CUDA Block and Grid size efficiencies

Bolster picture Bolster · Apr 27, 2011 · Viewed 17.2k times · Source

What is the advised way of dealing with dynamically-sized datasets in cuda?

Is it a case of 'set the block and grid sizes based on the problem set' or is it worthwhile to assign block dimensions as factors of 2 and have some in-kernel logic to deal with the over-spill?

I can see how this probably matters alot for the block dimensions, but how much does this matter to the grid dimensions? As I understand it, the actual hardware constraints stop at the block level (i.e blocks assigned to SM's that have a set number of SP's, and so can handle a particular warp size).

I've perused Kirk's 'Programming Massively Parallel Processors' but it doesn't really touch on this area.

Answer

talonmies picture talonmies · Apr 27, 2011

It s usually a case of setting block size for optimal performance, and grid size according to the total amount of work. Most kernels have a "sweet spot" number of warps per Mp where they work best, and you should do some benchmarking/profiling to see where that is. You probably still need over-spill logic in the kernel because problem sizes are rarely round multiples of block sizes.

EDIT: To give a concrete example of how this might be done for a simple kernel (in this case a custom BLAS level 1 dscal type operation done as part of a Cholesky factorization of packed symmetric band matrices):

// Fused square root and dscal operation
__global__ 
void cdivkernel(const int n, double *a)
{
    __shared__ double oneondiagv;

    int imin = threadIdx.x + blockDim.x * blockIdx.x;
    int istride = blockDim.x * gridDim.x;

    if (threadIdx.x == 0) {
        oneondiagv = rsqrt( a[0] );
    }
    __syncthreads();

    for(int i=imin; i<n; i+=istride) {
        a[i] *= oneondiagv;
    }
}

To launch this kernel, the execution parameters are calculated as follows:

  1. We allow up to 4 warps per block (so 128 threads). Normally you would fix this at an optimal number, but in this case the kernel is often called on very small vectors, so having a variable block size made some sense.
  2. We then compute the block count according to the total amount of work, up to 112 total blocks, which is the equivalent of 8 blocks per MP on a 14 MP Fermi Telsa. The kernel will iterate if the amount of work exceeds grid size.

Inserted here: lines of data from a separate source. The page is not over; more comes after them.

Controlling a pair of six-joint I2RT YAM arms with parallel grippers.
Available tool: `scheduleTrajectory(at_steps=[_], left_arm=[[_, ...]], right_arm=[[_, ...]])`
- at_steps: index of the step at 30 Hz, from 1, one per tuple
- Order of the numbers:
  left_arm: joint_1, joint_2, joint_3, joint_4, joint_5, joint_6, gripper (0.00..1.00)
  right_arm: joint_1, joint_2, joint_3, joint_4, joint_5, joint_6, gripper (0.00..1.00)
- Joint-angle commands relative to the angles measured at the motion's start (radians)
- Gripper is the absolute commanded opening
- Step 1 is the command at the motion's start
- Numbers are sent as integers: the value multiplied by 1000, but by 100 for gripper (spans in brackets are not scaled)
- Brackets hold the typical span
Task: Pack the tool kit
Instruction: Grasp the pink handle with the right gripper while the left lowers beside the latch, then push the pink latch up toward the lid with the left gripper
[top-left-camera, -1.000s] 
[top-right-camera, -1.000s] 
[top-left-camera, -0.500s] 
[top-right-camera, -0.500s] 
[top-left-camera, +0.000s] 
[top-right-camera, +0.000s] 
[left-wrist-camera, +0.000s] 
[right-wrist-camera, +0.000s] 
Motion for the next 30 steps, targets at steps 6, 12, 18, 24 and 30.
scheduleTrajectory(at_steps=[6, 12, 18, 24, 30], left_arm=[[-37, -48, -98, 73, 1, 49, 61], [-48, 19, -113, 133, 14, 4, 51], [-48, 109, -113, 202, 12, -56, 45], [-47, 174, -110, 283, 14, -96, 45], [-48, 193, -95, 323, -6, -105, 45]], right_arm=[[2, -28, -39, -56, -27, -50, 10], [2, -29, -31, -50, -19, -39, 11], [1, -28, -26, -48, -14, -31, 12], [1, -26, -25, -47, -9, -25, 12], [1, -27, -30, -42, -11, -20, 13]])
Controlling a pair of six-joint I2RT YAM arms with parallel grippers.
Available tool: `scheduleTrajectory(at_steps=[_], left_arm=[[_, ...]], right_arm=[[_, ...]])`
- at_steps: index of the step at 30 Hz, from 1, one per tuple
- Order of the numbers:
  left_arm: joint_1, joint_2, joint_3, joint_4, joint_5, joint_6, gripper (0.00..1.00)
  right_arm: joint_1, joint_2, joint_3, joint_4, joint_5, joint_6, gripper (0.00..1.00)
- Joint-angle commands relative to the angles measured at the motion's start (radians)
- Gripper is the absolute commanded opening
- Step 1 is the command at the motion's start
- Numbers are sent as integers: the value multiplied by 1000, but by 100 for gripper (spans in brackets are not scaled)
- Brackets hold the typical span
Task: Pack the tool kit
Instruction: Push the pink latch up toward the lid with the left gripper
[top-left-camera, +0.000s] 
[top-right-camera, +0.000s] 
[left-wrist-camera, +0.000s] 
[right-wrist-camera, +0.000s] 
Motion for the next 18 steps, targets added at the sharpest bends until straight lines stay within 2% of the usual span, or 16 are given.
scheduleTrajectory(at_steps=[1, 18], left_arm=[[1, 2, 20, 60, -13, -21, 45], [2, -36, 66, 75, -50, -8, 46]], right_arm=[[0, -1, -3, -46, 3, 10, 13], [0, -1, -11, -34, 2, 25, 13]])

The resulting wrapper function containing the execution parameter calculations and kernel launch look like this:

// Fused the diagonal element root and dscal operation into
// a single "cdiv" operation
void fusedDscal(const int n, double *a)
{
    // The semibandwidth (column length) determines
    // how many warps are required per column of the 
    // matrix.
    const int warpSize = 32;
    const int maxGridSize = 112; // this is 8 blocks per MP for a Telsa C2050

    int warpCount = (n / warpSize) + (((n % warpSize) == 0) ? 0 : 1);
    int warpPerBlock = max(1, min(4, warpCount));

    // For the cdiv kernel, the block size is allowed to grow to
    // four warps per block, and the block count becomes the warp count over four
    // or the GPU "fill" whichever is smaller
    int threadCount = warpSize * warpPerBlock;
    int blockCount = min( maxGridSize, max(1, warpCount/warpPerBlock) );
    dim3 BlockDim = dim3(threadCount, 1, 1);
    dim3 GridDim  = dim3(blockCount, 1, 1);

    cdivkernel<<< GridDim,BlockDim >>>(n,a);
    errchk( cudaPeekAtLastError() );
}

Perhaps this gives some hints about how to design a "universal" scheme for setting execution parameters against input data size.